Whereas last week I did not blog because I was just so gosh darned busy, this week I was plagued by senioritis, depression, and anxiety. I’ve been having a lot of mood swings lately. One minute I’m laughing at a joke my math teacher made or enjoying hanging out with my two fellow lab techs (my best friend and my ex), and the next I am musing how my math teacher stands for so much I hate in the world or despising (and being quite jealous of) my ex for explaining to a teacher how he was given a research intern position at his college over the summer. Just a minute ago I was motivated to write a blog and then poetry, work out, and start making appointments for paint crew as well as summer plans, and now I am amazed I have enough energy to write this simple post.
I feel ungrounded.

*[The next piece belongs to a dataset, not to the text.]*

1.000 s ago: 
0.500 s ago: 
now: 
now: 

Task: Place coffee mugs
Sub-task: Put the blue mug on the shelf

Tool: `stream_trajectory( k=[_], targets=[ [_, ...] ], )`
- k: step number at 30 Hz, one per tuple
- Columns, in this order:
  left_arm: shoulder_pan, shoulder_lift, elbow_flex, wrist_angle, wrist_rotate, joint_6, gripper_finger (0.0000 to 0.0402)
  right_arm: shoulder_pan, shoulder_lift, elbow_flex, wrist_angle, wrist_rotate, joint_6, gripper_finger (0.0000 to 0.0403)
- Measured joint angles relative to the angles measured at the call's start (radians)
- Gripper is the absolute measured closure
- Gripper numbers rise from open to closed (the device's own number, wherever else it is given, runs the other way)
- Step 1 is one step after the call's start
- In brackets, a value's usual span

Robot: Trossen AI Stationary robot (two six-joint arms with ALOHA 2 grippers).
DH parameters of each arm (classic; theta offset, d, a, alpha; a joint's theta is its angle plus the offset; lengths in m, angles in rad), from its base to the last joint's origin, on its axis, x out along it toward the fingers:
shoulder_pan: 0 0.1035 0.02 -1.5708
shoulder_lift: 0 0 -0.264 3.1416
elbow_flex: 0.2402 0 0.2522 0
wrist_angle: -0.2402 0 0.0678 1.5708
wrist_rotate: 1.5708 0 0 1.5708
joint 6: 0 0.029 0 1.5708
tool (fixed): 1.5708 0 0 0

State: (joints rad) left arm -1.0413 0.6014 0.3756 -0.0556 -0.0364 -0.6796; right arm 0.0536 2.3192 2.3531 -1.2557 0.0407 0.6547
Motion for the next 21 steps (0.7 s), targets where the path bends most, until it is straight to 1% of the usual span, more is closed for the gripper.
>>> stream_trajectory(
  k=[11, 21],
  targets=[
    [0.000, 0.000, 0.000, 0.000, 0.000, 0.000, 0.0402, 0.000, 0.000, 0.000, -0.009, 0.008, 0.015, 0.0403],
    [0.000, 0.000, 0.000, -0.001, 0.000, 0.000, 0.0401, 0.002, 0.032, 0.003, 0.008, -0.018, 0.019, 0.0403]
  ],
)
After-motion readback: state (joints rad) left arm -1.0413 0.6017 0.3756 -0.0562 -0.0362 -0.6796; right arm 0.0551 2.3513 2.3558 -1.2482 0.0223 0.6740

As if I am just floating around in the middle of space, in the middle of the universe. I am very unattached to reality. I am floating through rough waters in a tiny boat without an anchor or a safe harbor to pull into. As the school year comes to a close and I am almost done with high school forever, I sense a tremendous lack of direction in my life. Previously I have always had an immediate goal to attend to: get an A on the test, do homework, go to a club meeting, prepare for prom, etc.
I still have objectives I need to achieve, such as filling out paperwork for college. However, all of these goals are seemingly abstract. I will be attending college in the fall, but this reality is still surreal, and therefore I cannot perform tasks for college without feeling more ungrounded than before. I was supposed to make my list of things I’ll need for my dorm and create a registry at Bed, Bath and Beyond, but did not get farther than signing up with my account.

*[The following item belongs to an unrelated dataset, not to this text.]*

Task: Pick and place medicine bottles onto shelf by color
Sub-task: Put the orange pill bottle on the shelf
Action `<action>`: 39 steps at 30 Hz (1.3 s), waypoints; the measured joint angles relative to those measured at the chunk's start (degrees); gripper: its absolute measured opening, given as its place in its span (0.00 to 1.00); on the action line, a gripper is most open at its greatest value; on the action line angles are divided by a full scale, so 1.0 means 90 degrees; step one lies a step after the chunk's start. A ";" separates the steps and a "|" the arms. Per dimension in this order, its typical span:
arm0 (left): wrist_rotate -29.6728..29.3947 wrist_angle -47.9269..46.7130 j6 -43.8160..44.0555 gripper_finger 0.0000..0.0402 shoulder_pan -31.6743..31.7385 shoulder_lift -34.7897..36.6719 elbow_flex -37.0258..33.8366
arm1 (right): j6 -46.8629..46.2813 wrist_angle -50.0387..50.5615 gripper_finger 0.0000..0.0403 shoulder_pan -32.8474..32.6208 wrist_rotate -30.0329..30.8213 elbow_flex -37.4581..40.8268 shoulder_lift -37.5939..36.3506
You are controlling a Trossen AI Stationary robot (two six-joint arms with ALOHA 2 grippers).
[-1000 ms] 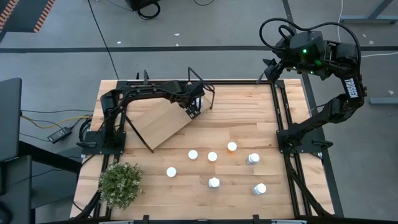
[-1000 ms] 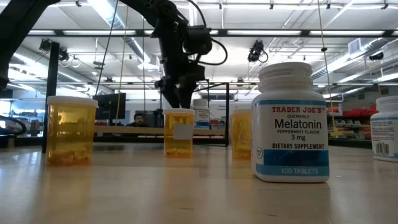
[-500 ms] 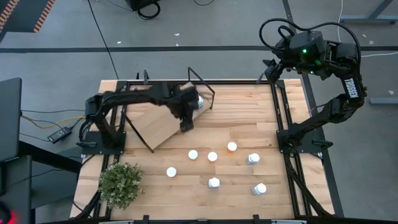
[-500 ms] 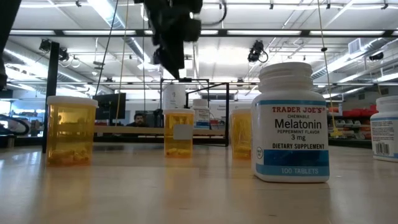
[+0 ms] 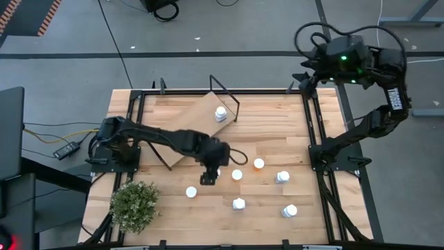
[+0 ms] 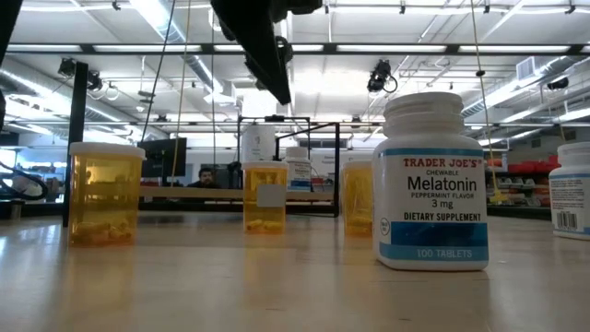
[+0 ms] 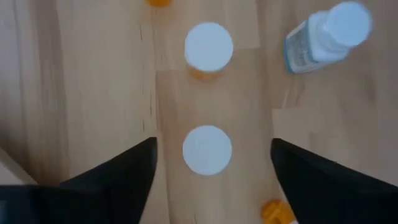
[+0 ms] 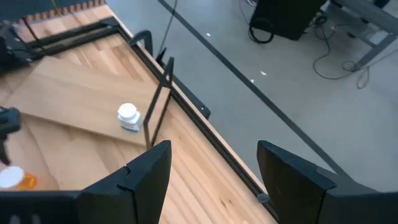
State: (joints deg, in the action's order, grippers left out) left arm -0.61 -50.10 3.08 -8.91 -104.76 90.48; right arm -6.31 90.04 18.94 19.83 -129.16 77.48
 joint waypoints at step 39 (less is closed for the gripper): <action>0.0217 -0.0254 0.0084 0.76 0.0071 -0.1245 -0.0002 | -0.0787 -0.0002 0.61 -0.0251 0.0181 0.0000 -0.0686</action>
State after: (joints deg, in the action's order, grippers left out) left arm 1.34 -52.38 3.84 -8.27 -115.96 90.45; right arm -13.39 90.02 16.69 21.47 -129.16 71.31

In addition to this crazy senior feeling, I am suffering an inescapable case of senioritis, so my lack of motivation has really affected me; for example, I put off a project that was due today, and therefore spent last night completing it. In reality it would not have been too bad because I had finished most of it in class and just had to add some pictures, do a works cited page, and write a final paragraph, but I kept procrastinating and ended up going to bed past midnight, then waking up at 5:10am to finish.
This procrastination and the fact I had to present my project caused my anxiety to increase twofold. This troubling groundlessness-a lack of a sense of direction-also causes my anxiety and depression to skyrocket. I want to be active and work towards a goal, but I feel as if I have nowhere to aim anymore.